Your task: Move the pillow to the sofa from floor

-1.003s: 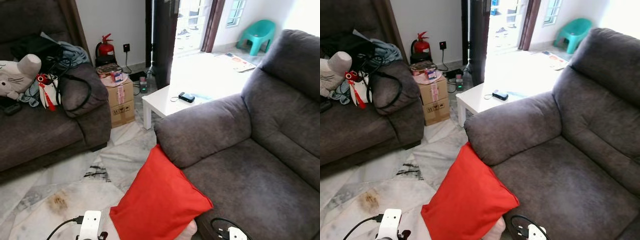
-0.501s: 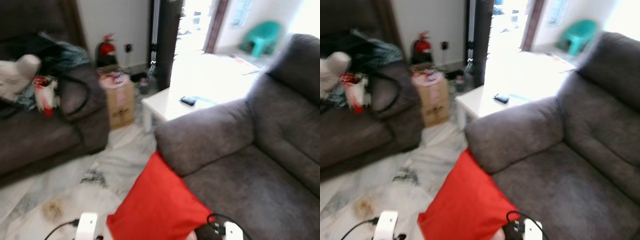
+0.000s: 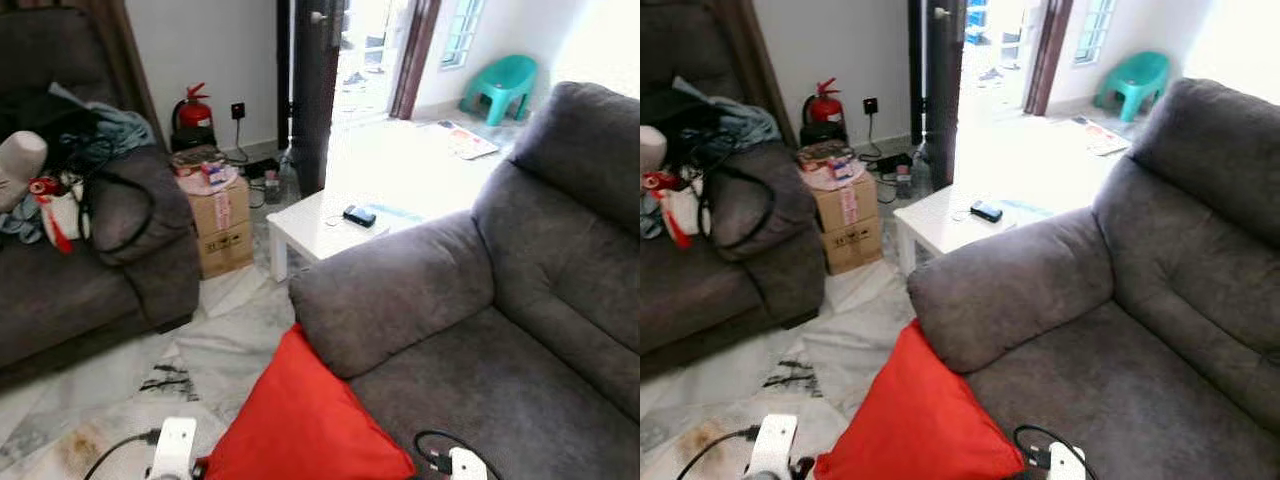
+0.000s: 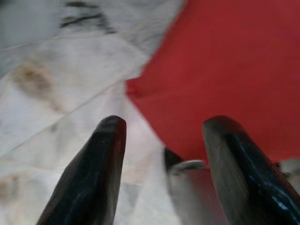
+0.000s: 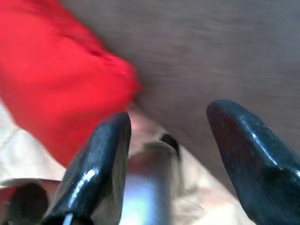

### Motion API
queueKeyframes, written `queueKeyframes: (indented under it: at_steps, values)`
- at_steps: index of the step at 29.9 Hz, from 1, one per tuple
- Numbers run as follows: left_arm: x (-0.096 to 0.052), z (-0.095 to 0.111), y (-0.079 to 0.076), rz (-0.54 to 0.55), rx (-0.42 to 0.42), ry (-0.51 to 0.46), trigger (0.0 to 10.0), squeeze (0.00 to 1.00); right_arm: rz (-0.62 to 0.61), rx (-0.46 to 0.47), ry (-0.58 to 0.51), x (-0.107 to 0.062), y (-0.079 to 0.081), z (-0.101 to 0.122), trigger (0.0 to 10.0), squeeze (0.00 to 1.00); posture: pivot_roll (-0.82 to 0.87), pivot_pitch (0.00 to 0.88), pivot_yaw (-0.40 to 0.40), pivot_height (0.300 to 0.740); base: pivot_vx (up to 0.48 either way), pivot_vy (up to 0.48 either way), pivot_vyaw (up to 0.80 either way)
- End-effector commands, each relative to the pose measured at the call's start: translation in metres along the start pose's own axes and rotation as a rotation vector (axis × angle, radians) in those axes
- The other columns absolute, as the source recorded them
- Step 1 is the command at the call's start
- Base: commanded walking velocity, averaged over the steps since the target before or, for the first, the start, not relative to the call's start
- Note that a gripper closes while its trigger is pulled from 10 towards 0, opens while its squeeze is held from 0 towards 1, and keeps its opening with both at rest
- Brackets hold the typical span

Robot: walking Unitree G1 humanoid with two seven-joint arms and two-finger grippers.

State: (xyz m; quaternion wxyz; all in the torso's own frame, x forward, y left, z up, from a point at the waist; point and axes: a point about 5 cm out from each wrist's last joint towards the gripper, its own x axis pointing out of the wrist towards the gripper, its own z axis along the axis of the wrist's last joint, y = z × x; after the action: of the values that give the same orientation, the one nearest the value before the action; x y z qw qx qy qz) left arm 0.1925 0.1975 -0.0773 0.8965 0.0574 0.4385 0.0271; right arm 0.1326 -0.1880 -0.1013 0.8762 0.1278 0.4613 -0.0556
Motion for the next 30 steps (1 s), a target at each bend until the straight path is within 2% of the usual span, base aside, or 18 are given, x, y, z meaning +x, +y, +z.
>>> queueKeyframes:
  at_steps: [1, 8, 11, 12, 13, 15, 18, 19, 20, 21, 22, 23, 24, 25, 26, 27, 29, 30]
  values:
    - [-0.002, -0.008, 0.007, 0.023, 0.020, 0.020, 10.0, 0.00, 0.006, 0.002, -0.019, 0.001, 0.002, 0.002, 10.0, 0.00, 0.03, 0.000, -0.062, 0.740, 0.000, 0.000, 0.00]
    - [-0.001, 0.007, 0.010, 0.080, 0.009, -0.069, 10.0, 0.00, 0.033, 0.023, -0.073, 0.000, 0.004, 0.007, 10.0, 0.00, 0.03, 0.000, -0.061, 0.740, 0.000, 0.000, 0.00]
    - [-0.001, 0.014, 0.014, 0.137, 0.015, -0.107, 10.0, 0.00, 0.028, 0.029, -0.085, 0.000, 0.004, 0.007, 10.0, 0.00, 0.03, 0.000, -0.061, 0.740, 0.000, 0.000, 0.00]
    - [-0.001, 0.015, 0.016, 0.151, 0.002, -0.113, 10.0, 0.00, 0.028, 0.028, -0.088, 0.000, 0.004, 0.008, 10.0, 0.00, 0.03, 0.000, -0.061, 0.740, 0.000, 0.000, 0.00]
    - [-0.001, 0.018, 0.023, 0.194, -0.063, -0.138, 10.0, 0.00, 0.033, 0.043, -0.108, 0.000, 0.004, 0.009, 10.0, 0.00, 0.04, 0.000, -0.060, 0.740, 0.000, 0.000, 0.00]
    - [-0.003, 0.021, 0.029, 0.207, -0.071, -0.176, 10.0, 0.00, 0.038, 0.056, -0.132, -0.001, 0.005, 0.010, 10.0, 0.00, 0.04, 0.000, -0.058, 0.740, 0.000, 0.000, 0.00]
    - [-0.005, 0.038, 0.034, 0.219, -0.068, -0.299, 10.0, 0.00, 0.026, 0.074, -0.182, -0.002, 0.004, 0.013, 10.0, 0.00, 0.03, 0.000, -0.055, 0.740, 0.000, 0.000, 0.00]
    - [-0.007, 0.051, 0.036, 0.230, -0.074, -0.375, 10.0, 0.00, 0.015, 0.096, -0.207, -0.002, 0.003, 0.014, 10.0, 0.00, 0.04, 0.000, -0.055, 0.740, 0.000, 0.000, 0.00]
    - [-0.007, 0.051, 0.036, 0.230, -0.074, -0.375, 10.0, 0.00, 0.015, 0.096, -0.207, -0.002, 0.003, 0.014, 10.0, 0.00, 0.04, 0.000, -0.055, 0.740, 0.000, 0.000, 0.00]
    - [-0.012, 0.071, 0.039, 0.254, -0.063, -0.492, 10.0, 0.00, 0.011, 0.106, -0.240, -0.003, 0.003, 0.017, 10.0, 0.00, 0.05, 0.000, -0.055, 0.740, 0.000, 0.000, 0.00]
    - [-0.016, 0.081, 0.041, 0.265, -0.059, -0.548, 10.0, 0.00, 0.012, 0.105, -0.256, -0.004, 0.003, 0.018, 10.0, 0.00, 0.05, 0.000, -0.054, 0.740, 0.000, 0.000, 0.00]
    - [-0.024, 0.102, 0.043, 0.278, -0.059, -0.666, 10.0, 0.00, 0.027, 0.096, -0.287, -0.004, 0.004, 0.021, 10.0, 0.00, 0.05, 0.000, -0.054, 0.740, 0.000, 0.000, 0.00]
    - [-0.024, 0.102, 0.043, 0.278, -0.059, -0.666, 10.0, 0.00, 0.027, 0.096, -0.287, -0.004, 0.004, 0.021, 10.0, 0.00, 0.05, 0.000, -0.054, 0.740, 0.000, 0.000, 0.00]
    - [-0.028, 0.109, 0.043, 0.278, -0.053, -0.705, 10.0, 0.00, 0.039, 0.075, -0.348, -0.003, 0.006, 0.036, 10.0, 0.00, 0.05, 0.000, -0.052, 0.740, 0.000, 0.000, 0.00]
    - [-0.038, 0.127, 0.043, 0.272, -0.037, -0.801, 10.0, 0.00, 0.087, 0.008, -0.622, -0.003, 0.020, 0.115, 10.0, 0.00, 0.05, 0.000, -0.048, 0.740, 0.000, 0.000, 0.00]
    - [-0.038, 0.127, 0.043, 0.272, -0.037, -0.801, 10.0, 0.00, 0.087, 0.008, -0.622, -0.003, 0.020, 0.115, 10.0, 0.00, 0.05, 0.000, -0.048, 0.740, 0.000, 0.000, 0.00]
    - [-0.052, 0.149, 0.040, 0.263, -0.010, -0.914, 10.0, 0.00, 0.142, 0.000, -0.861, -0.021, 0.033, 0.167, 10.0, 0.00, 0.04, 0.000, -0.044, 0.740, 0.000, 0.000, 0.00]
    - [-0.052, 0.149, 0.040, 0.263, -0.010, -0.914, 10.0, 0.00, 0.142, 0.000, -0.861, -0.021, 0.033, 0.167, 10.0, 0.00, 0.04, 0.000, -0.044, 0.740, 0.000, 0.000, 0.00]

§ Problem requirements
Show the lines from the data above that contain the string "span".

§ Response area
- Brackets hold the typical span
Motion for the next 30 steps (1 s), a target at each bend until the straight path is within 2% of the usual span, base aside, or 18 are given, x, y, z meaning +x, +y, +z.

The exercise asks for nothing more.